Before I get started, there are just a few more things I wanted to address from the Juror threads:

Lambdadelta's thread


Rory's thread


Jess's thread


Well, it all comes down to this.

I am not the most eloquent person in the world, and I acknowledge that I did not answer every question in the smoothest manner or make the greatest opening statement. But that's okay, because I think that if you look back at the last month and a half, my game speaks for itself. The instant I understood what my position in the game was I set out to change it, and I succeeded in the greatest fashion. Every move I made improved my position, and I was able to keep moving until I found myself here in the Final Tribal Council, against a player of my choosing. I don't mean to disparage Shadow at all because she certainly played an adequate game, but Shadow merely reached the Final Tribal Council. I, on the other hand, earned my spot here tonight.

* I was able to convince people to make the moves I wanted with me. Whether it was hyping Jess up as a threat, convincing Shadow to vote for Dan instead of me, or talking Dan out of targeting Bella hardcore and instead voting out LLD, players were willing to vote out the players whose absences best affected my game, not theirs.

* I connected with people.
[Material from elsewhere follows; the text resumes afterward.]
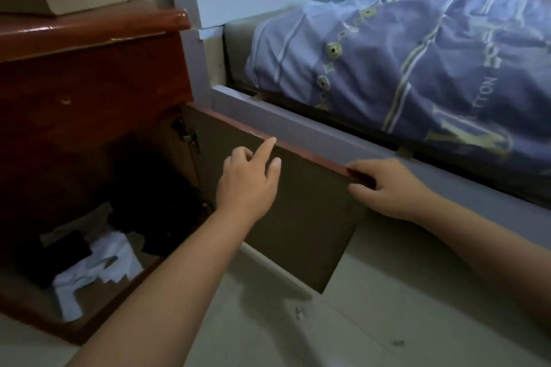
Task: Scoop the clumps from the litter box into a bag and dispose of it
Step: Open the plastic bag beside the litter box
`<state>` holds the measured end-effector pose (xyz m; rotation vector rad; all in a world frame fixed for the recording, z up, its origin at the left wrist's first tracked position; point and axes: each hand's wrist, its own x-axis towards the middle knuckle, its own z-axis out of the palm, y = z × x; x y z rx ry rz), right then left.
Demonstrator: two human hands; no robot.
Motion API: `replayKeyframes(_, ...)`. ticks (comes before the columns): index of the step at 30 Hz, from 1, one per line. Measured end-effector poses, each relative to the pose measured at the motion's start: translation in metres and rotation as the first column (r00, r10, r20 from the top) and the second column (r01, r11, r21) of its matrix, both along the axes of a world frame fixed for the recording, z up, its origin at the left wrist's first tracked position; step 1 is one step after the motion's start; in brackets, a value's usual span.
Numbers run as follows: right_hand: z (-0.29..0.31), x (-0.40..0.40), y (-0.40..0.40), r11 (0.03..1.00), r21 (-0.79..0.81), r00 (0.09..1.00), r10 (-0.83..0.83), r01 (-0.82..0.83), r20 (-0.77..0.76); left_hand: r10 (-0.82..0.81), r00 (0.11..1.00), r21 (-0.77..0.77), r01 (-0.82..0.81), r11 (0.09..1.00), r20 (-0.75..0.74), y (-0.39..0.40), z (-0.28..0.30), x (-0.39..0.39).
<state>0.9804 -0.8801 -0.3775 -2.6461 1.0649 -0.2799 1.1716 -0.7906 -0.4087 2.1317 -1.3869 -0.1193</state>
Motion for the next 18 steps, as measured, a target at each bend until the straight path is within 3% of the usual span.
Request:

By the time the monorail challenge was over, I was on good terms with every other player in the game. I don't want to put words in your collective mouths, but I get the sense that post-monorail none of you ever thought "I definitely can't work with Haschel. When I voted out LLD, Lia was still willing to work with me. When I left Dan in the dark and voted out Jess, he came back and proposed a Hucklemint alliance and he was serious enough about it that he was willing to vote my way. And when Shadow saw me poach her partner for that same vote, my close connection with her made it so that she not only forgave me but then became one of the numbers on my side.

* The moves I made were smart moves. I've talked before about how it was important to elimate Jess in order to separate her and Dan, but it's worth noting that a side effect of that move is that Lia remained in the game to be a target that Shadow and Dan had to worry about before they could think of going after me. Choosing to eliminate LLD instead of Shadow at F6 meant that a major challenge threat was eliminated before the Wheel of Fortune started to lose slots and make it less likely that a losing performance could still win immunity.

* I took an active hand in advancing my game, while to large degree Shadow had to sit back and hope that things worked out in her favor. Obviously things didn't work out too poorly for her because she's here, but she's here because I wanted her to be; voting out LLD instead of sending her to a tiebreaker challenge against a major challenge threat was my decision, and I made that decision based on what I felt was best for my own game and not because of any argument that she made. The same goes for the FIC; as much as she says "I knew Haschel would abandon his ally", if I had felt that Bella was a better matchup here then Shadow would have been the final juror.

Shadow has mentioned several times that I didn't have any power in the early merge. And I don't dispute that; if you jurors think that those are the only rounds of the game that matter then yes, she should absolutely win. But those rounds were merely prelude to the rest of the game. You don't declare the winner of a race based on who is ahead after the first lap, victory belongs to the racer that executes the best over the home stretch. And I think the evidence suggests that it is I, not Shadow, who is in that position.

Here I post, I can do no other. Thank you all for making this the most enjoyable game of Survivor I've ever played, and I look forward to denouement with all of you postgame.